TASK TO CARRY OUT ::
Your answer should be one number: how many lines of the data include the string "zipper"?

DATA IN THIS EXERCISE ::
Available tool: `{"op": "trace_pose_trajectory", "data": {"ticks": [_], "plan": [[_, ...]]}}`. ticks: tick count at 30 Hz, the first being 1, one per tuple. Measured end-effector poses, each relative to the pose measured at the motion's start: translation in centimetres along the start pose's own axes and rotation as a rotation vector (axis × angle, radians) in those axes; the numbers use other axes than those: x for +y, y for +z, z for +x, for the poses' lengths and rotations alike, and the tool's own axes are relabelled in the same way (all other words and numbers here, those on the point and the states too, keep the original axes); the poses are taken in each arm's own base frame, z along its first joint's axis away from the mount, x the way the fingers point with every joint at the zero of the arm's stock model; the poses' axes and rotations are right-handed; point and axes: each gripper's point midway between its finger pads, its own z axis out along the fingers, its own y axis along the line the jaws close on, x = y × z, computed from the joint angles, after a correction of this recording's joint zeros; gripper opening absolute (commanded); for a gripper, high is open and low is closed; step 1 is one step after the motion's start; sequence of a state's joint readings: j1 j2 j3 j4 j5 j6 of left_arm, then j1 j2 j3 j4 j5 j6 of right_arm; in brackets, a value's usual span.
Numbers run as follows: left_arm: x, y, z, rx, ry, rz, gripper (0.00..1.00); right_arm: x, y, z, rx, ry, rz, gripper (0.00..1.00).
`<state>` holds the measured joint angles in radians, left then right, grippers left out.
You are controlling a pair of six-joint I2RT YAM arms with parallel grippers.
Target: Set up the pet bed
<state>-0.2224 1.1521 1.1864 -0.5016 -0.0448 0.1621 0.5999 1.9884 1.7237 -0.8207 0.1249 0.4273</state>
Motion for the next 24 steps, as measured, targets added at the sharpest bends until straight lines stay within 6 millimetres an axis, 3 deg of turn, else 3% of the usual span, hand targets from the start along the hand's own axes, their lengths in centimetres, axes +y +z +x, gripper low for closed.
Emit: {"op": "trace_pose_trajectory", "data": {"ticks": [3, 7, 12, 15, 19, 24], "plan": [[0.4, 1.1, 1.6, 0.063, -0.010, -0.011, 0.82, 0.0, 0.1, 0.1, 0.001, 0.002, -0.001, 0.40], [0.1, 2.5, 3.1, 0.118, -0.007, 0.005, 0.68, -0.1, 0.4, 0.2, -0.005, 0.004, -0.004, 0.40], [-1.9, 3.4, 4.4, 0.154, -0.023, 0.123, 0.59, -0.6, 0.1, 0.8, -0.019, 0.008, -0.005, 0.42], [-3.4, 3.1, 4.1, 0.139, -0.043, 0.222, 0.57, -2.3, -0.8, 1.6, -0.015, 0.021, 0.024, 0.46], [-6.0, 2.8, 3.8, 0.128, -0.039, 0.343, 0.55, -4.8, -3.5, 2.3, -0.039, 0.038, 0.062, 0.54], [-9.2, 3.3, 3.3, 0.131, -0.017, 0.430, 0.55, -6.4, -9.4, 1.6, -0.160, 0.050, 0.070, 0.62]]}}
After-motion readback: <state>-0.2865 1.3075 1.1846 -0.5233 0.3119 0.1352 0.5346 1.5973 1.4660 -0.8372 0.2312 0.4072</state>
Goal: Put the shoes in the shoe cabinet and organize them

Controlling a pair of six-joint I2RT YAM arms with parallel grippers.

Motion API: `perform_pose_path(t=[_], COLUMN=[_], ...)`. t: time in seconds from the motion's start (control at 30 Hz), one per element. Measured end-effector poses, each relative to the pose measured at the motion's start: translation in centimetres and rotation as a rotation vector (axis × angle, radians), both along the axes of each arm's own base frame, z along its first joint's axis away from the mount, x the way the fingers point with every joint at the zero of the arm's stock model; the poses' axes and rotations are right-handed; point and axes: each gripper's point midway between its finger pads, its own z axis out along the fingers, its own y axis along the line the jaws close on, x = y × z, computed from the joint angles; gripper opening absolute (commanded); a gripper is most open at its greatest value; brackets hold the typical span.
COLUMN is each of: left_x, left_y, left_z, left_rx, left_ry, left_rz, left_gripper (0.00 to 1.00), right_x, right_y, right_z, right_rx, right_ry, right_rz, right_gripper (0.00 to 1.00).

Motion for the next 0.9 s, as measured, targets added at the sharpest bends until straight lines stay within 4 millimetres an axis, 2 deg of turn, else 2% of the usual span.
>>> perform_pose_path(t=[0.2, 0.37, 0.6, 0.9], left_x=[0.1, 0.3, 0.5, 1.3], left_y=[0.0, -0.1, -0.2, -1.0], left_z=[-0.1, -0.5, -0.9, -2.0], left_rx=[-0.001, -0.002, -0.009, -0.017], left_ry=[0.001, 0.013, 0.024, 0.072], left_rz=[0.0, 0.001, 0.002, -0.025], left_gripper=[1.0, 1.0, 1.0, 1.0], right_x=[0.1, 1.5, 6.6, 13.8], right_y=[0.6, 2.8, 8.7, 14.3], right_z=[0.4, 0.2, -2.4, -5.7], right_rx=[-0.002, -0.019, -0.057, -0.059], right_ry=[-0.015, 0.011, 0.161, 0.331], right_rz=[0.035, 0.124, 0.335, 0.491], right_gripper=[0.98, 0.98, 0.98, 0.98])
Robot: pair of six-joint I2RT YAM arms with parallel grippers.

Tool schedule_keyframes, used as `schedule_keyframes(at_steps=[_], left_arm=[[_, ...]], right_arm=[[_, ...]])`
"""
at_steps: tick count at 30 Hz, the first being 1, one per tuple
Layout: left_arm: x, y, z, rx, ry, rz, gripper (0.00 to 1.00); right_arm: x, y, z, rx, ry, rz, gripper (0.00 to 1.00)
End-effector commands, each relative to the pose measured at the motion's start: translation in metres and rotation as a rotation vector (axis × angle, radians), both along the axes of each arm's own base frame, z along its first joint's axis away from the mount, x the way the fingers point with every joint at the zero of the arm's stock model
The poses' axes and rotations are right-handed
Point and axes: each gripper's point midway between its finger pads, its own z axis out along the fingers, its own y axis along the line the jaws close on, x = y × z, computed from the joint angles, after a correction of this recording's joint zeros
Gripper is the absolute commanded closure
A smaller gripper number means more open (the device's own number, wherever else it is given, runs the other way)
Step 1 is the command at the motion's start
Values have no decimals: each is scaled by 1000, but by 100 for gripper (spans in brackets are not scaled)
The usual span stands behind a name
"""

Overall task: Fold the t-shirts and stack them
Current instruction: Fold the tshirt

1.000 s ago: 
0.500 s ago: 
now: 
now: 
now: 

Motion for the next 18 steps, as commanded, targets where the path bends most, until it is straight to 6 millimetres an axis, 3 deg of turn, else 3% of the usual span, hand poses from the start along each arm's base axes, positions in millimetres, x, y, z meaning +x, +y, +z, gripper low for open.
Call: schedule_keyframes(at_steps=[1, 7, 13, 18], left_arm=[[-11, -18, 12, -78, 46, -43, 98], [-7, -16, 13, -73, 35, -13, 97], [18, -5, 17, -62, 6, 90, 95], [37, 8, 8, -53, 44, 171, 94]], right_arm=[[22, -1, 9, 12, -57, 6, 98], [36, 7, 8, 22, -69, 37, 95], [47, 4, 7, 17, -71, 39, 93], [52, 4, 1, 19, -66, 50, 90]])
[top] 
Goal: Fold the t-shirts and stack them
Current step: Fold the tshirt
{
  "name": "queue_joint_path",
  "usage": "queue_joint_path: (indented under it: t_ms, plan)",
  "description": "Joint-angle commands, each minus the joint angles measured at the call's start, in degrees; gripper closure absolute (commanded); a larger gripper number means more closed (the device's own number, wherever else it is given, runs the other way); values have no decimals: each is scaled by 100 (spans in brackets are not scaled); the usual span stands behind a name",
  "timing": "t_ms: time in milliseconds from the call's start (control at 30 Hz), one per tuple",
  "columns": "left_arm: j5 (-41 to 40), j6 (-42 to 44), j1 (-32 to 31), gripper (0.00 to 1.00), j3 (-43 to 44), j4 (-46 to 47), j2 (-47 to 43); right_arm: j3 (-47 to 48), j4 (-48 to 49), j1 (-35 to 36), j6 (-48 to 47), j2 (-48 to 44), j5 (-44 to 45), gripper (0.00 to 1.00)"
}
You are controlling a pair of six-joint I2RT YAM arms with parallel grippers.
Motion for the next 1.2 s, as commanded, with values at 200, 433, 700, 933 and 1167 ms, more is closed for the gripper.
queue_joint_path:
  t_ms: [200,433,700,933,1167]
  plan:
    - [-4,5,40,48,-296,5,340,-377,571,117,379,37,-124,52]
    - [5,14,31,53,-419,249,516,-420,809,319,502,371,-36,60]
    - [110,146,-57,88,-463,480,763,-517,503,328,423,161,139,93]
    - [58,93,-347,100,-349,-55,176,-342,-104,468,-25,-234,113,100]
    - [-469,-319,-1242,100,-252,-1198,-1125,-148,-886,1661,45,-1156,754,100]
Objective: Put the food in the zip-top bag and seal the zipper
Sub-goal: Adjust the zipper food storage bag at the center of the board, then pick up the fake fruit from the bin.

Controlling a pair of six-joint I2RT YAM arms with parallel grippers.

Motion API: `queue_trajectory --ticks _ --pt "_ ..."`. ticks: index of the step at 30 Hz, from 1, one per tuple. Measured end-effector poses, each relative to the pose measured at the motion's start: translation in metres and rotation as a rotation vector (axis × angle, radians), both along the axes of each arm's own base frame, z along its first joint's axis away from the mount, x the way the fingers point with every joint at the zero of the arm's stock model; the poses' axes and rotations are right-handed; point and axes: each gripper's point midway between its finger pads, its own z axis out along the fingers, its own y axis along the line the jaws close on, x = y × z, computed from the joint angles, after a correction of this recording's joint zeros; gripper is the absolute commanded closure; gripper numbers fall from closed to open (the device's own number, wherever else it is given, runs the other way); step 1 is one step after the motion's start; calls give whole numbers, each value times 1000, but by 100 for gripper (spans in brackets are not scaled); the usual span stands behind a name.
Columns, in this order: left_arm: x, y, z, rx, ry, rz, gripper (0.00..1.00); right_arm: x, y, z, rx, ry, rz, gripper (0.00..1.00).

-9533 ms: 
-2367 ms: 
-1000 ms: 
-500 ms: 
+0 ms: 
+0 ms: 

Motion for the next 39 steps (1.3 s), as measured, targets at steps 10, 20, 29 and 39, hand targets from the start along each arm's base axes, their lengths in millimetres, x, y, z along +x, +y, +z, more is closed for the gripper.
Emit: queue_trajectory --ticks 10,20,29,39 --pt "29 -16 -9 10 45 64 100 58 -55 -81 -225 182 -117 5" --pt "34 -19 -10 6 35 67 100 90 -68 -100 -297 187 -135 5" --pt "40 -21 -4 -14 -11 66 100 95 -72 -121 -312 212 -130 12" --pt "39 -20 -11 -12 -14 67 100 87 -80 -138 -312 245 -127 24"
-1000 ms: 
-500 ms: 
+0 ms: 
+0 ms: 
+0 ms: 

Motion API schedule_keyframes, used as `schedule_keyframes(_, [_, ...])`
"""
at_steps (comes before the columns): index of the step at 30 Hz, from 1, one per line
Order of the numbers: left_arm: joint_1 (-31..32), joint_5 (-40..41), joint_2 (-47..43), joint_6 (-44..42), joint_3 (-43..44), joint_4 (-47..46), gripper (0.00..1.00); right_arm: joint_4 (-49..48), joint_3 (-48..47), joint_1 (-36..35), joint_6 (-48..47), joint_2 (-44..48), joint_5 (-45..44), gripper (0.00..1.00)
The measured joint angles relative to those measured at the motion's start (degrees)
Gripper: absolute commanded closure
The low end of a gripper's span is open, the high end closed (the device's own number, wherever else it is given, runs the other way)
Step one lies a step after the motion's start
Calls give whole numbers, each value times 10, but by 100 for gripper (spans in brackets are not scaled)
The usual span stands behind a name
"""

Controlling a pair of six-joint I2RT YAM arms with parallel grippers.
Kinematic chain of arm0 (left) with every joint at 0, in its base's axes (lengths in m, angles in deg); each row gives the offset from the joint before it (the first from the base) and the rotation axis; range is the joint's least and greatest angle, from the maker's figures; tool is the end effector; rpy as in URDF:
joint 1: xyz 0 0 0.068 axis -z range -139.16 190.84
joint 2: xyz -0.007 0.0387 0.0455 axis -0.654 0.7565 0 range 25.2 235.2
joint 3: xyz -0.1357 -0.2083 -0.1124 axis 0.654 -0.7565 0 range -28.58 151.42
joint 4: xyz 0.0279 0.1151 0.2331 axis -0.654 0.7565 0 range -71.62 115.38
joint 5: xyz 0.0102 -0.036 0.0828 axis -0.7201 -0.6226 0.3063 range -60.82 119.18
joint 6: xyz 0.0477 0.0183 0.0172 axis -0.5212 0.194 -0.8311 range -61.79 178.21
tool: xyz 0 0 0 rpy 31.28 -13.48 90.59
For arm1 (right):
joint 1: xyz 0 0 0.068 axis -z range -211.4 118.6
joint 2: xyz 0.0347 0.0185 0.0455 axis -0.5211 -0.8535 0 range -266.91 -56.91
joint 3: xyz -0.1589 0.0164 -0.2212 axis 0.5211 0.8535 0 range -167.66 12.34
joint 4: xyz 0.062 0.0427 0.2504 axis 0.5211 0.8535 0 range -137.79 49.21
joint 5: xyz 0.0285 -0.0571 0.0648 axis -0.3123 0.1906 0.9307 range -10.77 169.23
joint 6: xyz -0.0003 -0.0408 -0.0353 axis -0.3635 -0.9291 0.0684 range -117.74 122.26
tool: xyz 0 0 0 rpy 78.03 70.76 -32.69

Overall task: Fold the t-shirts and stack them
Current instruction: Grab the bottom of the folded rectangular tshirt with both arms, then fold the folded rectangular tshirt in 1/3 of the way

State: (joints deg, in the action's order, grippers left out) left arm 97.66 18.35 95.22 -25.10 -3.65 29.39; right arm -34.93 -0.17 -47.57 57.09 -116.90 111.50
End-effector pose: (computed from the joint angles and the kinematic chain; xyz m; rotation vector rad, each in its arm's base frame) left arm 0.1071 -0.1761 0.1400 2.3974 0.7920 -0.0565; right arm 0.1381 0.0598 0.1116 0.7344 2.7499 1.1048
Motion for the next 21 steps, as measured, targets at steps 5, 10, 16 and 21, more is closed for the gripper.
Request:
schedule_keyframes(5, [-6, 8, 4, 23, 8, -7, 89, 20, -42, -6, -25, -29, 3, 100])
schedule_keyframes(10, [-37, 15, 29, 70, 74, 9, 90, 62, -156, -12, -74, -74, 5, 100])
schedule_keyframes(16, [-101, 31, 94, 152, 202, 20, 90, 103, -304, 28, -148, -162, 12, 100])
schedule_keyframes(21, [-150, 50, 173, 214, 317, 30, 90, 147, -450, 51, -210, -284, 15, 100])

TASK RESULT ::
2